* WORK TO COMPLETE *
After finding the line containing "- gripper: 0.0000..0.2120" below, please output that line and each following one through the line containing "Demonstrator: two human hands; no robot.", exactly as written.

* DATASET CONTENT *
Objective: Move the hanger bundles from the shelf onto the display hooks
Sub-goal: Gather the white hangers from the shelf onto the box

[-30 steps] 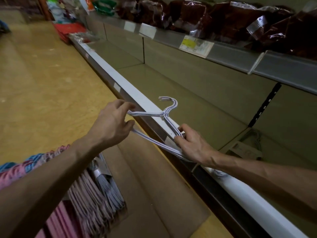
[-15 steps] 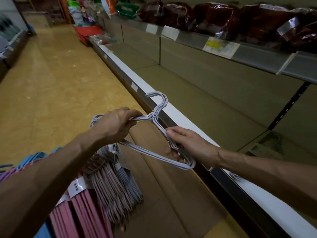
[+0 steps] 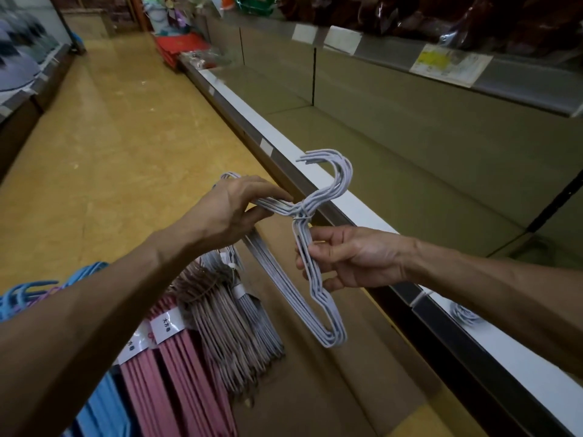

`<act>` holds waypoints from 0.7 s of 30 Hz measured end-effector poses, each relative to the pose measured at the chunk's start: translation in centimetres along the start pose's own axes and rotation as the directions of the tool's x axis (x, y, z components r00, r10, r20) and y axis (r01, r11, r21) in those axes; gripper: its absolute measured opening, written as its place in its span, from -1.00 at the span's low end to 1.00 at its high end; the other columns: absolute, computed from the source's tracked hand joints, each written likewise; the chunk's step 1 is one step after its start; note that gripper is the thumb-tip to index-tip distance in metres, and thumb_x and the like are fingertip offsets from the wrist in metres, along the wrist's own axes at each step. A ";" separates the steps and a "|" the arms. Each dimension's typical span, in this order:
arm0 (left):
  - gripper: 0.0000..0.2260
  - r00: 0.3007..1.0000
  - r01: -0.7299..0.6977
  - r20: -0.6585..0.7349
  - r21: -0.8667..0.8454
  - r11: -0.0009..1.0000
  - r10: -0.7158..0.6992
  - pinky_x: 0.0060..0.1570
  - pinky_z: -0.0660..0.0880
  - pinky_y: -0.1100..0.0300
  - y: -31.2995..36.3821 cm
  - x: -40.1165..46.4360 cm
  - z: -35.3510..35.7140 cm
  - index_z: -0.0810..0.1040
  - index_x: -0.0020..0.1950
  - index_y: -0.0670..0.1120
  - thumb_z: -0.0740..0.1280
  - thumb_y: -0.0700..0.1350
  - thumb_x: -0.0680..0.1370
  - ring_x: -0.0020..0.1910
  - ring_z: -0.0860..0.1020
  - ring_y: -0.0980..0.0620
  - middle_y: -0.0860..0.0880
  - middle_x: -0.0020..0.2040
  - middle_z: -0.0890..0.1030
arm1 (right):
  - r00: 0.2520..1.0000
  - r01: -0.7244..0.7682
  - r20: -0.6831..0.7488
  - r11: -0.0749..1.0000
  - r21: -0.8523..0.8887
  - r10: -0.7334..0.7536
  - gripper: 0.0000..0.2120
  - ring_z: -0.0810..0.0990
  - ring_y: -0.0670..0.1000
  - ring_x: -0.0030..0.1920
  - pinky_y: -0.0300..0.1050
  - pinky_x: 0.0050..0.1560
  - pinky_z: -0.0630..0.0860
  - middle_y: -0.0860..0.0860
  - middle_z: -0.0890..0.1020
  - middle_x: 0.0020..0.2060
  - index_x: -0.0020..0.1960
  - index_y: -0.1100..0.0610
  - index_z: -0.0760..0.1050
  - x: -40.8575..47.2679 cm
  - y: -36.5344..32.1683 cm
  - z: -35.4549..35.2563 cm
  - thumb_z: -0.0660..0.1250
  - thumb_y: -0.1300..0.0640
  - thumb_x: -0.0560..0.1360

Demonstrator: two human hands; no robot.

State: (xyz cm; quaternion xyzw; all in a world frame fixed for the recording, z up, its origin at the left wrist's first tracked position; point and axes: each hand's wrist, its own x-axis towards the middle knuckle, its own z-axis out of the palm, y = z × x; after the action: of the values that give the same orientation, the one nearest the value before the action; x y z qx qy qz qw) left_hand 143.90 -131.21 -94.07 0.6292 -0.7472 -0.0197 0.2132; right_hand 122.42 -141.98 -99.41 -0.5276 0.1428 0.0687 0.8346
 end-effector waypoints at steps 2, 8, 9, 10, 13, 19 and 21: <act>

* OUTPUT FOR THIS TASK *
  - gripper: 0.0000..0.2120
  - ring_z: -0.0810..0.0990
  - ring_y: -0.0670..0.1000
  - ring_x: -0.0030..0.1920
  - pinky_y: -0.0300..0.1050
  - pinky_x: 0.0050..0.1560
  - pinky_z: -0.0630..0.0860
  - middle_y: -0.0860..0.0860
  - middle_z: -0.0890..0.1020
  - middle_x: 0.0020..0.2060
  - index_x: -0.0020..0.1960
  - index_y: -0.1100..0.0610
  - index_z: -0.0760..0.1050
  - x: -40.8575..47.2679 cm
  - y: -36.5344..32.1683 cm
  - z: -35.4549..35.2563 cm
  - thumb_z: -0.0660..0.1250
  - thumb_y: -0.1300..0.0640
  - thumb_x: -0.0560..0.1360

Demonstrator: two human hands; no robot.

The exercise concludes with that.